(Stored items)

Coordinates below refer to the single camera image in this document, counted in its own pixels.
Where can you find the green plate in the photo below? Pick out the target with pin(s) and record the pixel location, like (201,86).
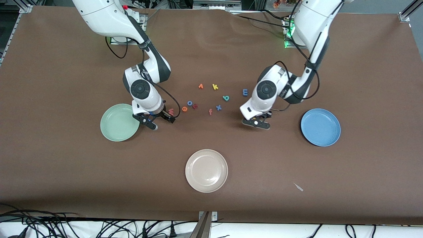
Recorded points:
(117,124)

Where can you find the blue plate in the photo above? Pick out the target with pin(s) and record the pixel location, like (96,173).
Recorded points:
(320,127)

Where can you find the aluminium frame extrusion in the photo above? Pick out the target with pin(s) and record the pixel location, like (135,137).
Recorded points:
(25,8)
(408,12)

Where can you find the black power plug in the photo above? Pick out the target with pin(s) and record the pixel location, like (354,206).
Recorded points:
(172,231)

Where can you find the brown table cover sheet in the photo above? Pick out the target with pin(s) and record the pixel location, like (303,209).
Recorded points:
(211,59)

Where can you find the aluminium support beam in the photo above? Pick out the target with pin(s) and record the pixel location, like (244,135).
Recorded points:
(202,228)

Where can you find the beige plate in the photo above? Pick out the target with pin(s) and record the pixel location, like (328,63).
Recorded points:
(206,171)

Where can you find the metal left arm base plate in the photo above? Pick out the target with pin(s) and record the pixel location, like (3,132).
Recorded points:
(288,45)

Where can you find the grey equipment box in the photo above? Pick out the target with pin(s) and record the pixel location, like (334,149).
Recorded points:
(216,4)

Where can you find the orange decorative object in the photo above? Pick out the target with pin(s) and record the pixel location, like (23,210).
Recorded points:
(277,3)

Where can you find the silver bracket plate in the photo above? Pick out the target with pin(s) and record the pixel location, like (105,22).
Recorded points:
(214,216)

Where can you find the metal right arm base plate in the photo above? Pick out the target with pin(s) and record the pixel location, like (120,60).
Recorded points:
(143,19)

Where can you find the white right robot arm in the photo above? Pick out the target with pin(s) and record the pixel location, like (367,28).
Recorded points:
(109,16)

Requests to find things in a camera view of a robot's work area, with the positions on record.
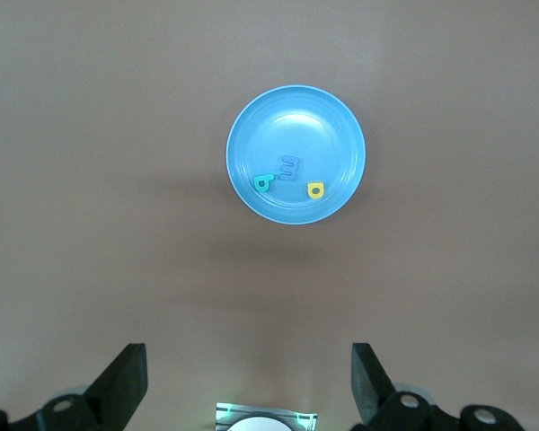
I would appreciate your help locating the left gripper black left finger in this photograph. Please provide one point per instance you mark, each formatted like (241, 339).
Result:
(112, 395)

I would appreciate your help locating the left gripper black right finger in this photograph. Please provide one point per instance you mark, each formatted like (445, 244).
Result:
(377, 404)

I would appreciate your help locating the yellow letter d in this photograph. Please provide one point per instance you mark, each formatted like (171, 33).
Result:
(315, 190)

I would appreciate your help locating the teal letter p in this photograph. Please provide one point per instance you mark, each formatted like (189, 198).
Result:
(263, 182)

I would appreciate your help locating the blue letter E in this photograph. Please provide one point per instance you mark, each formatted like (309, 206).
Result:
(290, 168)

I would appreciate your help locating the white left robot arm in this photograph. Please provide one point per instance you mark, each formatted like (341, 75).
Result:
(259, 424)

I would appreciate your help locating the brown table cover sheet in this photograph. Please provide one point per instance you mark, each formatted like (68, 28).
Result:
(72, 179)

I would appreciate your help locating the blue plate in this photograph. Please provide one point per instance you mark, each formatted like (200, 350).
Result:
(296, 130)

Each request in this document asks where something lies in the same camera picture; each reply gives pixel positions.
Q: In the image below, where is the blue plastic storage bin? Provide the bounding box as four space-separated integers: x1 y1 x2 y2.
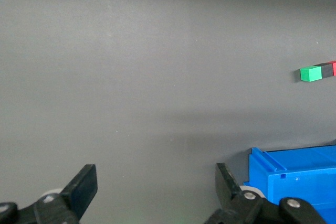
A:
243 140 336 224

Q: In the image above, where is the small green cube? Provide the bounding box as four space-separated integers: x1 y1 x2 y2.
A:
300 66 323 82

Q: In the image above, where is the small black cube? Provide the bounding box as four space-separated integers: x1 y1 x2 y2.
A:
314 62 334 79

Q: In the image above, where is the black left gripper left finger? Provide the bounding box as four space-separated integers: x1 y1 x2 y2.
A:
0 164 98 224

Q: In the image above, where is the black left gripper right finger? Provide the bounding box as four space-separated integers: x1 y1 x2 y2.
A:
203 163 326 224

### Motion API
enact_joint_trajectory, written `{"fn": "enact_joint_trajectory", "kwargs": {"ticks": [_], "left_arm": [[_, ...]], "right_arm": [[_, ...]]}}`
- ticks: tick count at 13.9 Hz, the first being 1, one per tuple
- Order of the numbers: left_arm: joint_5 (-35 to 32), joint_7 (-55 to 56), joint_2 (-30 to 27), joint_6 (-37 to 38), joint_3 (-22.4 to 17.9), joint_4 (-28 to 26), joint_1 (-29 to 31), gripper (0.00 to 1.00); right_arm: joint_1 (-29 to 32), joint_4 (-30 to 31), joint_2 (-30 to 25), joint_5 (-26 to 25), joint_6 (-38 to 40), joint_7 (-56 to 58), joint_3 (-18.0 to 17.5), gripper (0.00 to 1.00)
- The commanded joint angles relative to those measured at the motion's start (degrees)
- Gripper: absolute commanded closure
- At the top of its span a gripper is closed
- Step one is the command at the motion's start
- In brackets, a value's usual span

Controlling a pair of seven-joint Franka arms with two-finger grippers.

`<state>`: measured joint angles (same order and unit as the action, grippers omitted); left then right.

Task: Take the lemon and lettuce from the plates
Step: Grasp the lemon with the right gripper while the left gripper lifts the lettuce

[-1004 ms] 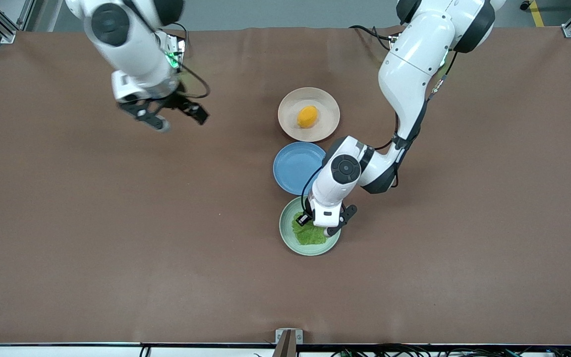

**EXERCISE GOAL:**
Every line above needs to be written out again as it stands. Pictures do not belong in the copy.

**TASK SOLUTION:**
Coordinates below refer to the single camera image in this document, counted in its own pixels.
Where can you find the green plate in the photo below? Pick out the target with pin(s) and record the pixel location, like (201,86).
Recorded points:
(117,124)

Where can you find the blue plate in the photo above? Pick out the target with pin(s) and record the pixel location, like (96,173).
Recorded points:
(320,127)

Where can you find the aluminium frame extrusion in the photo above? Pick out the target with pin(s) and record the pixel location, like (135,137).
Recorded points:
(25,8)
(408,12)

Where can you find the black power plug in the photo above? Pick out the target with pin(s) and record the pixel location, like (354,206).
Recorded points:
(172,231)

Where can you find the brown table cover sheet in the photo above? Pick out the target with pin(s) and record the pixel location, like (303,209).
Recorded points:
(211,59)

Where can you find the aluminium support beam in the photo above? Pick out the target with pin(s) and record the pixel location, like (244,135).
Recorded points:
(202,228)

Where can you find the beige plate in the photo above? Pick out the target with pin(s) and record the pixel location, like (328,63).
Recorded points:
(206,171)

Where can you find the metal left arm base plate in the photo above? Pick out the target with pin(s) and record the pixel location, like (3,132).
Recorded points:
(288,45)

Where can you find the grey equipment box in the photo above? Pick out the target with pin(s) and record the pixel location, like (334,149).
Recorded points:
(216,4)

Where can you find the orange decorative object in the photo above? Pick out the target with pin(s) and record the pixel location, like (23,210).
Recorded points:
(277,3)

Where can you find the silver bracket plate in the photo above? Pick out the target with pin(s) and record the pixel location, like (105,22).
Recorded points:
(214,216)

Where can you find the metal right arm base plate in the photo above? Pick out the target with pin(s) and record the pixel location, like (120,60).
Recorded points:
(143,19)

Where can you find the white right robot arm in the photo above? Pick out the target with pin(s) and record the pixel location, like (367,28).
Recorded points:
(109,16)

Requests to find things in a camera view of a robot's work area, with the positions on record.
I would appreciate your help locating the left gripper black left finger in this photograph. Please provide one point per instance you mark, each formatted like (241, 339).
Result:
(112, 395)

I would appreciate your help locating the left gripper black right finger in this photograph. Please provide one point per instance you mark, each formatted like (445, 244).
Result:
(377, 404)

I would appreciate your help locating the yellow letter d in this photograph. Please provide one point per instance you mark, each formatted like (171, 33).
Result:
(315, 190)

I would appreciate your help locating the teal letter p in this photograph. Please provide one point per instance you mark, each formatted like (189, 198).
Result:
(263, 182)

I would appreciate your help locating the blue letter E in this photograph. Please provide one point per instance you mark, each formatted like (309, 206).
Result:
(290, 168)

I would appreciate your help locating the white left robot arm in this photograph. Please provide one point per instance you mark, each formatted like (341, 75).
Result:
(259, 424)

I would appreciate your help locating the brown table cover sheet in this photograph. Please provide one point per instance you mark, each formatted like (68, 28).
Result:
(72, 179)

I would appreciate your help locating the blue plate in this photograph. Please provide one point per instance you mark, each formatted like (200, 350).
Result:
(296, 130)

Each request in this document asks where something lies in the same camera picture; each reply gives pixel positions.
Q: In the image below, where is the blue plastic storage bin? Provide the bounding box as four space-separated integers: x1 y1 x2 y2.
A:
243 140 336 224

Q: In the image above, where is the small green cube? Provide the bounding box as four space-separated integers: x1 y1 x2 y2.
A:
300 66 323 82

Q: In the image above, where is the small black cube? Provide the bounding box as four space-separated integers: x1 y1 x2 y2.
A:
314 62 334 79

Q: In the image above, where is the black left gripper left finger? Provide the bounding box as four space-separated integers: x1 y1 x2 y2.
A:
0 164 98 224

Q: In the image above, where is the black left gripper right finger? Provide the bounding box as four space-separated integers: x1 y1 x2 y2.
A:
203 163 326 224

### Motion API
enact_joint_trajectory, written `{"fn": "enact_joint_trajectory", "kwargs": {"ticks": [_], "left_arm": [[_, ...]], "right_arm": [[_, ...]]}}`
- ticks: tick count at 13.9 Hz, the first being 1, one per tuple
- Order of the numbers: left_arm: joint_5 (-35 to 32), joint_7 (-55 to 56), joint_2 (-30 to 27), joint_6 (-37 to 38), joint_3 (-22.4 to 17.9), joint_4 (-28 to 26), joint_1 (-29 to 31), gripper (0.00 to 1.00); right_arm: joint_1 (-29 to 32), joint_4 (-30 to 31), joint_2 (-30 to 25), joint_5 (-26 to 25), joint_6 (-38 to 40), joint_7 (-56 to 58), joint_3 (-18.0 to 17.5), gripper (0.00 to 1.00)
- The commanded joint angles relative to those measured at the motion's start (degrees)
- Gripper: absolute commanded closure
- At the top of its span a gripper is closed
- Step one is the command at the motion's start
- In brackets, a value's usual span

Controlling a pair of seven-joint Franka arms with two-finger grippers.

`<state>`: measured joint angles (same order and unit as the action, grippers omitted); left then right.

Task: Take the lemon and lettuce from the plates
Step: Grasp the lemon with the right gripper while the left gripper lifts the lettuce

[-1004 ms] 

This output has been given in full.